M. Ban Ki-moon, Secrétaire général de l'ONU.
Photo ONU/Devra Berkowitz
La commémoration de la Journée internationale contre les essais nucléaires coïncide, cette année, avec le vingtième anniversaire de la fermeture du site d’essais nucléaires de Semipalatinsk, au Kazakhstan. Les centaines d’essais nucléaires effectués durant la période de la guerre froide ont laissé un legs de dévastation pour les habitants et leur environnement. Ayant eu l’occasion de me rendre sur le théâtre de cet épisode sombre de l’histoire de l’humanité, je voudrais exprimer avec force mon soutien au Gouvernement et au peuple du Kazakhstan, qui continuent de faire face aux répercussions de ces essais. Je salue l’action qui a été engagée pour conférer une perspective constructive à l’éclairage porté sur les terribles conséquences de ces essais.
Nous devons progresser à nouveau très rapidement vers l’instauration d’un monde à l’abri des essais nucléaires et exempt d’armes nucléaires. S’ils revêtent une importance certaine, les moratoires volontaires actuels sur les essais nucléaires ne sauraient se substituer à une interdiction générale. C’est pourquoi il apparaît urgent que le Traité d’interdiction complète des essais nucléaires entre en vigueur le plus tôt possible. Ce dispositif essentiel du régime international de désarmement et de non-prolifération devrait recueillir l’adhésion active de tous les États.

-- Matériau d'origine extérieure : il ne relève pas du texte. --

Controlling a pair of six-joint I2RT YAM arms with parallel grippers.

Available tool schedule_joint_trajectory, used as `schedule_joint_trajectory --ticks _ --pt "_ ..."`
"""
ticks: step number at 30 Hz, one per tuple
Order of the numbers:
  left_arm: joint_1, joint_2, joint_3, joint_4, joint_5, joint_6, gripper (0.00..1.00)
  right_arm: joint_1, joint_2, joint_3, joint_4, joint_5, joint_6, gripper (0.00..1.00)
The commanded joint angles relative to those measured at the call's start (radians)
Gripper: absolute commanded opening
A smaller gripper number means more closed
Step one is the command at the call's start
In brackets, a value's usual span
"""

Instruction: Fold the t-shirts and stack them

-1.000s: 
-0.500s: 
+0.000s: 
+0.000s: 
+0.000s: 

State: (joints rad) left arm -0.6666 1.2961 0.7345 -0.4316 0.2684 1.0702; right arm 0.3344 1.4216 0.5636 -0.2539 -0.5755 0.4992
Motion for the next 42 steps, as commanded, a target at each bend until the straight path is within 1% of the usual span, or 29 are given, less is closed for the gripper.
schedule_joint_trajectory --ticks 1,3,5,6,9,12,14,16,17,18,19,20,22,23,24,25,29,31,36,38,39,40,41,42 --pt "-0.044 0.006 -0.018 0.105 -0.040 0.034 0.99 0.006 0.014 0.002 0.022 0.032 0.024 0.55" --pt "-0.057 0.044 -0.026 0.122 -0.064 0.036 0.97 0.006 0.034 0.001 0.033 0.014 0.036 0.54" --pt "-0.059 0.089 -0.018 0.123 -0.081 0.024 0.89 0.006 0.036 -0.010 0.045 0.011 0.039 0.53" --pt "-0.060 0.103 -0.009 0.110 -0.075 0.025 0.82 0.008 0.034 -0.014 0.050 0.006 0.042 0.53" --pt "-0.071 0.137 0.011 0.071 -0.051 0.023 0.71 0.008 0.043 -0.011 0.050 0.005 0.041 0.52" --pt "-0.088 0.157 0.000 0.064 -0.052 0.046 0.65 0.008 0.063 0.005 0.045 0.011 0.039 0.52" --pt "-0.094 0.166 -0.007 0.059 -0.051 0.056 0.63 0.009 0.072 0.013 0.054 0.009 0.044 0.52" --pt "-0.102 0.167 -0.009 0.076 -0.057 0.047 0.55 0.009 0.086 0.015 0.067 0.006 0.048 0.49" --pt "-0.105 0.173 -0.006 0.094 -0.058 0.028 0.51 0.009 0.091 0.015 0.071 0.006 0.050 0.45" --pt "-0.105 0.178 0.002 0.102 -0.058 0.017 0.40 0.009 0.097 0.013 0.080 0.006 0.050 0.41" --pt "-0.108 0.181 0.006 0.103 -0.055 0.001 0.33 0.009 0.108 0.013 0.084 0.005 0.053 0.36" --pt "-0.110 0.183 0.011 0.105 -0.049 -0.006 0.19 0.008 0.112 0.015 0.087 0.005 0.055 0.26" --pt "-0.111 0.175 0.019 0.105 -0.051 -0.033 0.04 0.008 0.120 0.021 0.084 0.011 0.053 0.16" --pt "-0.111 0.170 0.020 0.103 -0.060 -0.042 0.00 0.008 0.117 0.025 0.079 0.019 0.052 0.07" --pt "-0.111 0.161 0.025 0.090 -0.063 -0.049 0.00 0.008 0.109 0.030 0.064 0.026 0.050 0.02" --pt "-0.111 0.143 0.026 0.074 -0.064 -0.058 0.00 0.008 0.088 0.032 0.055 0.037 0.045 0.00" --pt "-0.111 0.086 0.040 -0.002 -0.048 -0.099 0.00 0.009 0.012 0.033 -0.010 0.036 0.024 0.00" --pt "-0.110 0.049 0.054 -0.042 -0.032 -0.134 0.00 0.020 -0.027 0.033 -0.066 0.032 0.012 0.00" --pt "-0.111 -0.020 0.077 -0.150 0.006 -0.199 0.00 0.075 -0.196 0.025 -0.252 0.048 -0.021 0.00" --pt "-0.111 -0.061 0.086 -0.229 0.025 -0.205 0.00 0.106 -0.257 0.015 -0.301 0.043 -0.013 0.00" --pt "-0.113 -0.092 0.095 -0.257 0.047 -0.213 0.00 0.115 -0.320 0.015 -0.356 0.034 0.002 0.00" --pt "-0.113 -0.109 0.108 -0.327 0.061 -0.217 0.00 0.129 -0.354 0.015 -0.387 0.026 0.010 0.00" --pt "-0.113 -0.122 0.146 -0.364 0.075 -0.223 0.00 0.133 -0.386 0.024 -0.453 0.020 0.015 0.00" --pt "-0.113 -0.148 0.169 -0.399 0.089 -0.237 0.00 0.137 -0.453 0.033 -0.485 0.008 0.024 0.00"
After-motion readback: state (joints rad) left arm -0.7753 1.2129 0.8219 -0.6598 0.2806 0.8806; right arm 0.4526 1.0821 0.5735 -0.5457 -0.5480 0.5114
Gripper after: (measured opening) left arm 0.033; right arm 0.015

L’importance vitale que revêt l’entrée en vigueur du Traité a été réaffirmée lors de la Conférence des Parties chargée d’examiner le Traité sur la non-prolifération des armes nucléaires en 2010 et soulignée dans le plan d’action convenu. Le régime de vérification du Traité s’est révélé être un outil précieux pour la coopération internationale. Je suis pleinement convaincu qu’il permettra, à l’avenir, de vérifier de manière indépendante, fiable et économique – et donc de prévenir – toute violation des dispositions du Traité.
Pour ces différentes raisons, j’exhorte tous les États qui ne l’ont pas encore fait à procéder, à titre prioritaire, à la signature ou à la ratification du Traité. La réalisation de cet objectif renforcerait davantage encore le mouvement croissant en faveur d’un monde exempt d’armes nucléaires. Toujours plus nombreux sont ceux qui estiment que les essais et les armes nucléaires sont de dangereux vestiges de la guerre froide, qu’il aurait fallu éliminer depuis longtemps. En cette Journée internationale contre les essais nucléaires, j’invite tous les États à engager une démarche résolue en faveur de l’instauration d’un monde plus sûr et plus sain pour tous.